Peggiora la crisi in Sri Lanka dove il governo ha concesso i poteri di emergenza all’esercito e alla polizia dopo una giornata di violenti poteste. Alcuni analisti hanno espresso preoccupazione per il potenziale abuso delle misure. Intanto, il primo ministro Mahinda Rajapaksa si è dimesso.

Sri Lanka: concessi poteri di emergenza all’esercito e alla polizia?

Lo Sri Lanka ha concesso i poteri di emergenza ai militari e alla polizia per arrestare le persone senza mandato. Il governo ha riferito che i militari possono trattenere le persone fino a 24 ore prima di consegnarle alla polizia. Inoltre, qualsiasi proprietà privata potrà essere perquisita dalle forze armate. La decisione è giunta dopo una giornata di violenza che ha ucciso sette persone e ferito oltre 200. I manifestanti, nonostante il coprifuoco, sono scesi nelle strade per continuare a protestare contro il governo Rajapaksa principale colpevole, secondo loro, della peggiore crisi economica che il Paese sta attraversando.

Secondo quanto riferito, i manifestanti hanno attaccato i politici del governo e hanno dato fuoco a case, negozi e attività commerciali di loro proprietà. Hanno anche incendiato diversi veicoli e saccheggiato gli uffici dei funzionari governativi. Dozzine di proprietà legate ai principali lealisti di Rajapaksa sono state date alle fiamme e la folla ha attaccato il controverso museo Rajapaksa nel villaggio ancestrale della famiglia nel sud dell’isola, radendolo al suolo. Due statue di cera dei genitori Rajapaksa sono state abbattute.
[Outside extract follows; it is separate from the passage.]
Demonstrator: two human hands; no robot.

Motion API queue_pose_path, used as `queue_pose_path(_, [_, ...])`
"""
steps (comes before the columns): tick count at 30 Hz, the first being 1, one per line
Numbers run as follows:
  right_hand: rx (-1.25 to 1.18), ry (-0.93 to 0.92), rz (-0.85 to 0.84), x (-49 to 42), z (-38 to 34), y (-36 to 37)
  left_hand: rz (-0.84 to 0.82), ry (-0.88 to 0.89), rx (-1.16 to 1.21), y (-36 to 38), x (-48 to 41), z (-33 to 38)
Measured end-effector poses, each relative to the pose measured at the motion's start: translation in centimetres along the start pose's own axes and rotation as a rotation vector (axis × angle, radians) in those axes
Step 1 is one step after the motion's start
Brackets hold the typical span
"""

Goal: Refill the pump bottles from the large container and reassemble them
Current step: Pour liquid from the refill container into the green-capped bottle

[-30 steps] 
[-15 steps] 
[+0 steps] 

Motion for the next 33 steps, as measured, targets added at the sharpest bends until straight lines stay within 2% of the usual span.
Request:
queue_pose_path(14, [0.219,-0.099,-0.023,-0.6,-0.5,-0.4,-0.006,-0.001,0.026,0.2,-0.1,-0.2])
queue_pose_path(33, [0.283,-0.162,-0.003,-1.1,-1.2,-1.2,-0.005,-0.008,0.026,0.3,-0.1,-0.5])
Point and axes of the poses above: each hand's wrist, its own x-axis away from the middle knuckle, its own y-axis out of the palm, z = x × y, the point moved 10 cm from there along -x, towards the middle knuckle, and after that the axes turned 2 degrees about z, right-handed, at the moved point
Il primo ministro si è dimesso

Migliaia di persone si sono riversate nelle strade per festeggiare dopo le dimissioni del primo ministro Mahinda Rajapaksa, ma l’atmosfera è diventata rapidamente tesa. Truppe armate hanno evacuato di Rajapaksa dalla sua residenza ufficiale dopo che migliaia di manifestanti hanno violato il cancello principale. I manifestanti hanno cercato di entrare nella residenza ufficiale Temple Trees del primo ministro a Colombo e hanno tentato di prendere d’assalto l’edificio principale di due piani dove Rajapaksa era rintanato con la sua famiglia.